Ramblings or rumblings?

This blog is a collection of ramblings on my favourite things ... poetry, literature, art, photography, nature ... occasionally, history, economics and other things happening in our world. In short, it's a collection of knick knacks that one might put in a tinsy weensy black book :)

Saturday, January 31, 2009

An inspiring ad

Accidentally stumbled upon this ad - it's short but pretty inspiring!

Sunday, January 18, 2009

Best side of humanity in time of war

When the ground war between Israel and Hamas in Gaza started, the Associated Press filed an article "Fear sends Israeli hospital underground." The article was about how Israel's 500-bed Barzilai Hospital, 17 kilometres north of the Gaza border, had moved its most essential departments into an underground bomb shelter.

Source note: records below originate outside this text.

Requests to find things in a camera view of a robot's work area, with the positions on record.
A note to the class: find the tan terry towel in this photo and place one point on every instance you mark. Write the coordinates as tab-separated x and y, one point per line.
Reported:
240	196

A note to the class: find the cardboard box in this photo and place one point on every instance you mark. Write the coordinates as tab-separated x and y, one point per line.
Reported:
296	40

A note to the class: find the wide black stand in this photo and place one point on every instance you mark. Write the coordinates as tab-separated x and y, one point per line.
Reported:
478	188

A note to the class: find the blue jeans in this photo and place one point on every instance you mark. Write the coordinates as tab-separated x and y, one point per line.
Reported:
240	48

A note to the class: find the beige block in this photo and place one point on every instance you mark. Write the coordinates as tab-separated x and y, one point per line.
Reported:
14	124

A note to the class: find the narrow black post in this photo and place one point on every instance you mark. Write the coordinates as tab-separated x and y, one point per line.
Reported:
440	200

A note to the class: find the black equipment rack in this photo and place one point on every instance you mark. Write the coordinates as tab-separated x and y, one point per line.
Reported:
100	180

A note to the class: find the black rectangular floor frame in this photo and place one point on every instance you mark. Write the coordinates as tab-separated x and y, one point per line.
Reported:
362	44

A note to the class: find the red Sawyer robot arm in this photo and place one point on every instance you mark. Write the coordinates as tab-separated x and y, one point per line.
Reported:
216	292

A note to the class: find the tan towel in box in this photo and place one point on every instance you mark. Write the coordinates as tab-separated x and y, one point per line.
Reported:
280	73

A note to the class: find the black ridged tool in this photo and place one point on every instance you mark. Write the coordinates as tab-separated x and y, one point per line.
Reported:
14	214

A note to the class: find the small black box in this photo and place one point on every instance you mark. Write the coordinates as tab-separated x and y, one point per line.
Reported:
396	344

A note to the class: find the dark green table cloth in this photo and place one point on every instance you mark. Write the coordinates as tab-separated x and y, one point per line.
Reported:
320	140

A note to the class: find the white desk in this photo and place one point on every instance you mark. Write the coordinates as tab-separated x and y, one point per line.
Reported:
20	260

What was most poignant are these few paragraphs in the article:

"In Barzilai's underground children's ward, sick Gazans lay alongside sick Israelis as a clown hopped around trying to coax smiles. (The hospital's deputy director) Ron Lobel said that his facility had close ties with Gaza's Shifa hospital, and accepted many of its patients who need treatment the Gazan hospital cannot provide. He said it wasn't uncommon to have a colleague in Gaza call him for assistance even as rockets rained down on Ashkelon.

"It might seem completely absurd," Lobel said. "But we have the privilege to be doctors. Our medical ethics do not distinguish between patients. We treat whoever needs to be treated."

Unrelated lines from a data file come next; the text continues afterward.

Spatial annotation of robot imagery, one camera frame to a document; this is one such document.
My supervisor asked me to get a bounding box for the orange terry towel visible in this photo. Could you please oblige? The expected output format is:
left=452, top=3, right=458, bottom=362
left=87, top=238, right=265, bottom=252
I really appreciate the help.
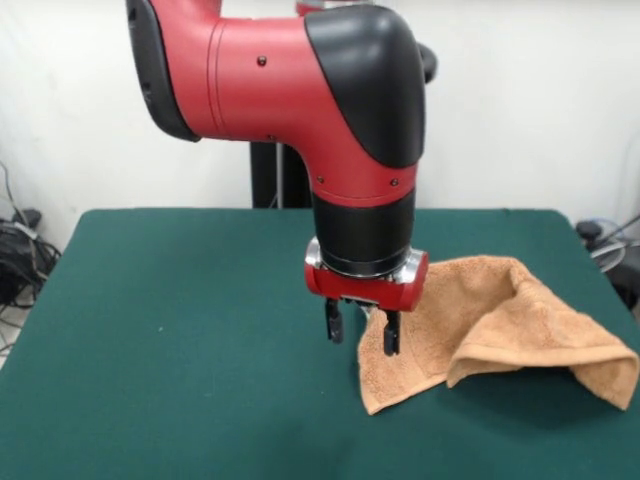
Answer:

A Gaza woman, whose two-month-old granddaughter was being treated for an unidentified ailment, wept when asked how she was coping. She said she was fortunate her granddaughter was getting the best medical treatment but was worried about her daughter and other grandchildren in Gaza City. She said some of their neighbors were among the more than 280 people killed in the Israeli airstrikes.

"I am very sad and hurt," she said, in Arabic. "We want peace, not war."


In war, the battle lines are drawn, and one is so easily polarised into taking sides. If someone falls into the enemy camp, then they are ...well, the enemy.
What is so heartening here is to learn that even in war, the Israeli doctors do their utmost to treat the Gazan patients. As Lobel says, "Our medical ethics do not distinguish between patients. We treat whoever needs to be treated." What a better world this would be if humanity was less polarised, less sectarian, less 'them and us', especially where human life is concerned.